Sinn Féin’s support continues to remain high in the country, surging to 33% as revealed by a nationwide poll conducted by Independent/Ireland Thinks. Although Sinn Féin continues to experience significant support amongst the remaining Irish parties, with Fine Gael standing at 23%, Fianna Fáil at 19% and the Green Party at 3%, support for a coalition consisting of the three parties scoring below Sinn Féin seems to be a more favourable option for Irish voters.
The same poll revealed that there is slightly increased support for the Government’s handling of the pandemic with a majority agreeing with the Government’s decision to re-open schools and continued strong support for the National Public Health Emergency Team’s (NPHET) proposed restrictions.
It appears that many people are more content with the coalition’s handling of the pandemic as Covid-19 no longer takes the centre stage of issues that the country is currently facing as it now falls fourth behind housing, healthcare and the increasing cost of living.
The poll, conducted among a representative sample of 1,369 people with a margin error of plus or minus 2.7%, reveals that housing remains the top priority for the public at 44% followed by healthcare at 33%, the cost of living at 28%, Covid-19 at 27%, while climate change received the least amount of priority at 15%.
Regarding the coalition, the poll reveals that 38% of people support the current FF/FG/Greens structure over a Sinn Féin-led Government receiving 34%. Amongst the party leaders, Sinn Fein’s Mary Lou McDonald appears to be the more popular leader, scoring a 4.1 out of 10.
Regarding other party leaders; Fianna Fáil’s Micheál Martin has scored 3.9, Fine Gael’s Leo Varadkar has scored 3.8. In addition, Chief Medical Officer Dr.

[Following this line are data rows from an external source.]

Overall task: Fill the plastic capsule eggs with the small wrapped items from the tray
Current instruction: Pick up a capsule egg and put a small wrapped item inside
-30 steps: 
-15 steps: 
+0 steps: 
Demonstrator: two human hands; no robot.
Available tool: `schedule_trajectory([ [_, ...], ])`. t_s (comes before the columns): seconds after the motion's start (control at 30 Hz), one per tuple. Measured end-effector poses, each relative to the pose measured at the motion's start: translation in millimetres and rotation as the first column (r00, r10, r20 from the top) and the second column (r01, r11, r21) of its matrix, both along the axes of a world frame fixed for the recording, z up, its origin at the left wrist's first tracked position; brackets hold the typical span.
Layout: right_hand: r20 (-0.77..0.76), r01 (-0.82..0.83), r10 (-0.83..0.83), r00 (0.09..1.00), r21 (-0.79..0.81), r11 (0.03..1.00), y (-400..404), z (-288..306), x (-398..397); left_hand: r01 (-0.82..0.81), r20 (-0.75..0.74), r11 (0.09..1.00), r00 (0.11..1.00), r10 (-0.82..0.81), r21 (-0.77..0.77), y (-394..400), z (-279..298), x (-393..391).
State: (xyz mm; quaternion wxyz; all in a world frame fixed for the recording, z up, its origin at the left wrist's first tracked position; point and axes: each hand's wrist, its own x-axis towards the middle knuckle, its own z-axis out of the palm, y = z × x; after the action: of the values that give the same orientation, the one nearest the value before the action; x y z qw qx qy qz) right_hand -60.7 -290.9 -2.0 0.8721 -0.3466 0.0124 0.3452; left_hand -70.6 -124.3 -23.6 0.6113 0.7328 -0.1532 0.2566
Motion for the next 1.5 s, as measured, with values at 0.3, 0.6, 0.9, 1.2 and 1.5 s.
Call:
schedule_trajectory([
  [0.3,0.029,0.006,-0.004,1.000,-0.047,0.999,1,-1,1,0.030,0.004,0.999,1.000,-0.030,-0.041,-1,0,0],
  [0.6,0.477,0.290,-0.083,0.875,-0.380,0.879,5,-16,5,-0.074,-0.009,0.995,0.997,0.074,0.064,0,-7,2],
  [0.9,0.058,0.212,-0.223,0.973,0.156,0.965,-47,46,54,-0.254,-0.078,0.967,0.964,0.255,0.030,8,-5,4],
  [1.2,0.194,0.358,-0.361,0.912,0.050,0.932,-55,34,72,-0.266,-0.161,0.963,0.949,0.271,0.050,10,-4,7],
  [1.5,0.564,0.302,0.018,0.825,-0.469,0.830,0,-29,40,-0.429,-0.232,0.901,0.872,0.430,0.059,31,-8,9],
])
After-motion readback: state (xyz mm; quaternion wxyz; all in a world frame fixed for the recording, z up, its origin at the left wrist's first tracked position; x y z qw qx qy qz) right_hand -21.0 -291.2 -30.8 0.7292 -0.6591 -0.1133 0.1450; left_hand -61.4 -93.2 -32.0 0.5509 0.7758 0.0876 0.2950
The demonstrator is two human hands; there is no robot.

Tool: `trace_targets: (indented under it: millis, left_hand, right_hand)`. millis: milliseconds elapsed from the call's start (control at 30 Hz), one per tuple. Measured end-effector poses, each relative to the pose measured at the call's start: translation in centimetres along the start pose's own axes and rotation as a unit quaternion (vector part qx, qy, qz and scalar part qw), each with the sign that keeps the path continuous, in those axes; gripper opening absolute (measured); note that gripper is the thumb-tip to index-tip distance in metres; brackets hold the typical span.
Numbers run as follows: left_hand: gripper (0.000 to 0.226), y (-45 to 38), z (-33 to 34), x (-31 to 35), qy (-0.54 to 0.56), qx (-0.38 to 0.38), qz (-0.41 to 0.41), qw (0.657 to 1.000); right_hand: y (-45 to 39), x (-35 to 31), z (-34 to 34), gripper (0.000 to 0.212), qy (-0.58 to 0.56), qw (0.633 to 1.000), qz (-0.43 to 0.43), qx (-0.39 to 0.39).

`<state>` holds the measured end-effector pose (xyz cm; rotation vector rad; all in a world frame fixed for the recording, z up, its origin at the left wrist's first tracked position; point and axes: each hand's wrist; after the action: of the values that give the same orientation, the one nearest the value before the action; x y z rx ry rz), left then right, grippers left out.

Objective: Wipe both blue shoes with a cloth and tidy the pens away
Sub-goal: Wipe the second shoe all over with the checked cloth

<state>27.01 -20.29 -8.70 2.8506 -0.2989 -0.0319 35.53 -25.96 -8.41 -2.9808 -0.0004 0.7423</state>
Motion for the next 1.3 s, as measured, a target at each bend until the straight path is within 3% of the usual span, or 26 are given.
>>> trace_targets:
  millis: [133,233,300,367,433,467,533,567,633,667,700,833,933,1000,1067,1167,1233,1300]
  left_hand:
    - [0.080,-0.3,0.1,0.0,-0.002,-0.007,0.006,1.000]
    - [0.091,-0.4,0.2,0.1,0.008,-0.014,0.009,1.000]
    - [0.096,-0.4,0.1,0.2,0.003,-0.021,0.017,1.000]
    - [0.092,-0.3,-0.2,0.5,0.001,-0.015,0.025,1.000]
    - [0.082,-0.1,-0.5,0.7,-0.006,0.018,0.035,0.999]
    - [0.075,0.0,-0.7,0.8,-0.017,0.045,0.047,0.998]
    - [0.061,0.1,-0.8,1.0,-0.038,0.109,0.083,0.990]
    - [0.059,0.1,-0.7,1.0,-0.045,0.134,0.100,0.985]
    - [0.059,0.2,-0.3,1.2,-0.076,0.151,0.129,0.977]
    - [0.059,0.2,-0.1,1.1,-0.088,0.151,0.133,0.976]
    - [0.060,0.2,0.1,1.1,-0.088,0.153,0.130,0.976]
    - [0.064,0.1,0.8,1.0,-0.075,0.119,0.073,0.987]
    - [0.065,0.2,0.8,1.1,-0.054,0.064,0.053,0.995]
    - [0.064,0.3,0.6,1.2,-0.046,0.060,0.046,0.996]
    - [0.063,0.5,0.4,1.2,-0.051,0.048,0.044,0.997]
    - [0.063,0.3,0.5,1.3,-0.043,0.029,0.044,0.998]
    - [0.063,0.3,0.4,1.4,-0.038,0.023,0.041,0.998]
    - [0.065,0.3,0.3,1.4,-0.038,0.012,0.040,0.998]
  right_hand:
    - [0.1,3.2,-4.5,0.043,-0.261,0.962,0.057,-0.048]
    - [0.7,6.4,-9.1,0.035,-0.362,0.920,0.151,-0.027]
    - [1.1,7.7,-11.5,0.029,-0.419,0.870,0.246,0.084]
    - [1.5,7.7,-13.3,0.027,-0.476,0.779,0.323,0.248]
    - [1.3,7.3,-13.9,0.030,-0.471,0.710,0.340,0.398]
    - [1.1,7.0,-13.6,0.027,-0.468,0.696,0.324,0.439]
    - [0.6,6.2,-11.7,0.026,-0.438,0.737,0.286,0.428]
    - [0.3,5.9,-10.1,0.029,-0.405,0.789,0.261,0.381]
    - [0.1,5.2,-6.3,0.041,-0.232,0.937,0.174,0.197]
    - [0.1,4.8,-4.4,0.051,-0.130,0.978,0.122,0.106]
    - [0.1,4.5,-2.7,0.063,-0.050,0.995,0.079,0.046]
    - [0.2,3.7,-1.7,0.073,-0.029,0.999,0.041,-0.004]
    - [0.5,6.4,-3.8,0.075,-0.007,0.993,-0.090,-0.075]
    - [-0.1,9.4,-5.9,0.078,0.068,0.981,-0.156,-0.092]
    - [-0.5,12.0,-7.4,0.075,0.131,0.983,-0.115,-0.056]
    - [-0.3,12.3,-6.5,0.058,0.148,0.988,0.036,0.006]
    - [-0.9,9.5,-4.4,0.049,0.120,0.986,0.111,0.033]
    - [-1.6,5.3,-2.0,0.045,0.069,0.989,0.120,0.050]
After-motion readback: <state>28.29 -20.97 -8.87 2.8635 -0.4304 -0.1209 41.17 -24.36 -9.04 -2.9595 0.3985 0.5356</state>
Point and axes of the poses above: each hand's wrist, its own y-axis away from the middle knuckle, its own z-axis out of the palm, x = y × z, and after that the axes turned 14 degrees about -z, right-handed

Tony Holohan has scored 5.5. A Sinn Féin coalition is not proving to be as popular as a Sinn Féin-led Government as the poll reveals dismal support for a coalition between Sinn Féin and Fine Gael, standing at 3%, Sinn Féin and Fianna Fáil standing at 10% with 16% unsure of its preferred Government.
For finance and justice, Fine Gael seem to be the more favourable option with Paschal Donohoe favoured at 40% as Minister for Finance followed by Sinn Féin’s Pearse Doherty at 36% and Fianna Fáil’s Michael McGrath at 15%. A similar situation can be observed for the Minister for Justice as Fine Gael’s Helen McEntee is favoured at 41%, Sinn Féin’s Martin Kenny is favoured at 21% and Fianna Fáil’s Jim O’Callaghan is favoured at 17%.
However, Sinn Féin is the favourable option for housing as Eoin Ó’Broin stands at 44%, with Fianna Fáil’s current Housing Minister Darragh O’Brien standing at 33% but 23% remain unsure as to which minister of the two is most preferable.
In relation to Covid-19, the poll reveals that a substantial majority of 45% of people believe the pandemic will not be effectively over until 2023 while 7% believe that it’s already over or will be over in three months, with 17% believing that it will be over in six months and 12% in 12 months.
Although a majority expressed the notion of the pandemic not ending until next year, their confidence in the Government’s ability to handle the pandemic has been slightly healed with 45% (+3) saying yes and 45% (-1) saying no and 10% (-1) saying they were unsure.
However, NPHET’s popularity does not appear to be on the decline as 63% (-8) believe NPHET should not be abolished, 26% (+3) said they should be abolished while 11% (+5) were unsure. In relation to the current Covid-19 restrictions, 73% believed that they should not be abolished now while 23% said they should.
The Government’s decision to reopen schools last week was also subject to questioning with an overwhelming majority of respondents (60%) agreeing with the reopening, 34% disagreed with the reopening while 6% were unsure. However, an overwhelming majority supporting the Government’s decision does not paint the full picture as 51% did not believe that the reopening was handled well with 36% saying that it was and 12% unsure.